The report incriminates not only Dos Santos, her husband and her close associates but also banks and businesses in Europe and the Middle East.

Angolan authorities suspect Dos Santos of money-laundering, embezzlement, mismanagement, influence-peddling, forgery. They are demanding she repay at least $1.1 billion.

Dos Santos has denied any wrongdoing.

The more than 715,000 documents leaked by the Portuguese hacker detail allegedly unscrupulous deals by Dos Santos to build her estimated $2 billion fortune.

Portugal is the southwest African country's former colonial ruler, and many of the documents were written in Portuguese.

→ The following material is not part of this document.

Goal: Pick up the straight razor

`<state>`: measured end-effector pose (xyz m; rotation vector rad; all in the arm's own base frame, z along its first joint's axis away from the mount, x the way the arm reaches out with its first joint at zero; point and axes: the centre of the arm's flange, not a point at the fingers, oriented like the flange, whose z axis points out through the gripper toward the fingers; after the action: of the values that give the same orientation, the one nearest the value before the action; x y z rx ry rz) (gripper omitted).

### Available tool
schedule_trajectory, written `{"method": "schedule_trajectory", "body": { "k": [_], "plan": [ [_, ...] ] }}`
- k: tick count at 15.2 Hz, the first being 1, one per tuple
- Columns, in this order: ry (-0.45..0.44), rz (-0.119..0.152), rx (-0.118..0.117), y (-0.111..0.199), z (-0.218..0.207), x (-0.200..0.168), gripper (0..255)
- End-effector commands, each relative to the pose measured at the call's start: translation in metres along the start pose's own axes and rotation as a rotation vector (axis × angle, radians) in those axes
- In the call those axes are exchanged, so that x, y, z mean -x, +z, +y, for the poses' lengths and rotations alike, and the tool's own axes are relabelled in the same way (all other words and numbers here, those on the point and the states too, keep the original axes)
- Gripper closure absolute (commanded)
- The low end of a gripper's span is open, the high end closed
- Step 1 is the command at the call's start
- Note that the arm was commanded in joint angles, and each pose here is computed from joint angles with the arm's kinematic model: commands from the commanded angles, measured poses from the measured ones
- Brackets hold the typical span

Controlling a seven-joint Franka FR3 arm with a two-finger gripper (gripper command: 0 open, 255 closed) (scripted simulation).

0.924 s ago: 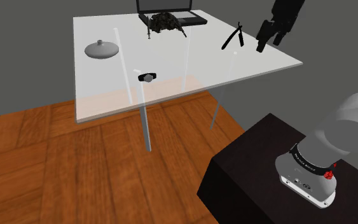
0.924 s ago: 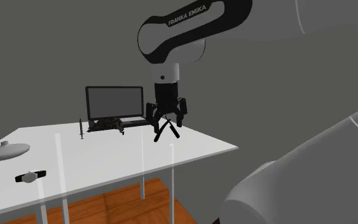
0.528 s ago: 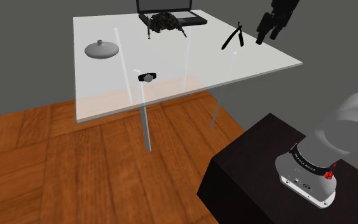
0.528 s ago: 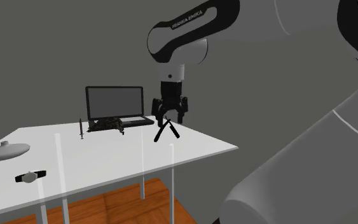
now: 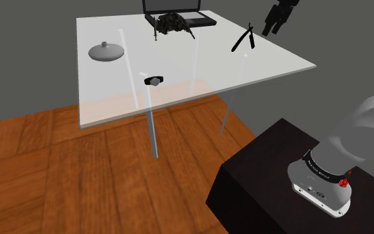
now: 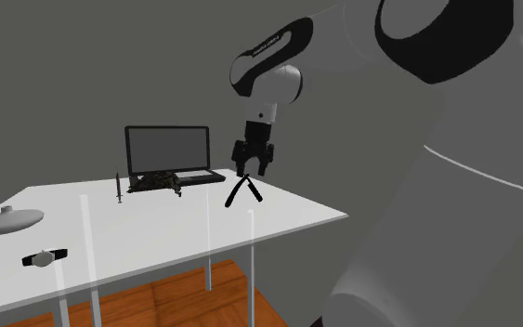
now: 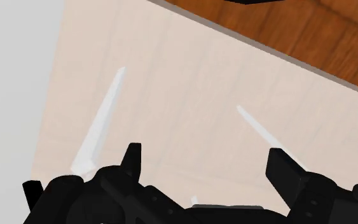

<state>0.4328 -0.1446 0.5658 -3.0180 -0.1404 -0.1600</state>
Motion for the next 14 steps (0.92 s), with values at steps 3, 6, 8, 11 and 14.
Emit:
{"method": "schedule_trajectory", "body": {
  "k": [3, 6, 8, 11, 14],
  "plan": [
    [-0.064, 0.02, -0.07, 0.002, 0.046, -0.037, 0],
    [-0.109, 0.034, -0.123, 0.006, 0.079, -0.066, 0],
    [-0.14, 0.044, -0.159, 0.009, 0.101, -0.087, 0],
    [-0.185, 0.058, -0.212, 0.015, 0.131, -0.118, 0],
    [-0.23, 0.072, -0.265, 0.023, 0.16, -0.152, 0]
  ]
}}
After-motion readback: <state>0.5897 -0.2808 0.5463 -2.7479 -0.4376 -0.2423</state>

Pinto's lawyers, William Bourdon and Francisco Teixeira da Mota, said in a statement their client acted out of “a duty of citizenship” and received no financial reward.

Gerard Ryle, director of the International Consortium of Investigative Journalists, said on its website Monday: “The documents came from a concerned citizen — someone doing the right thing by the public.”

Pinto, however, has been in jail for almost a year after Portugal extradited him from Hungary. He is charged with publishing internal documents that embarrassed soccer clubs and officials in the Football Leaks case.

Pinto denies wrongdoing in that case, saying he is a whistleblower who acted in the public interest.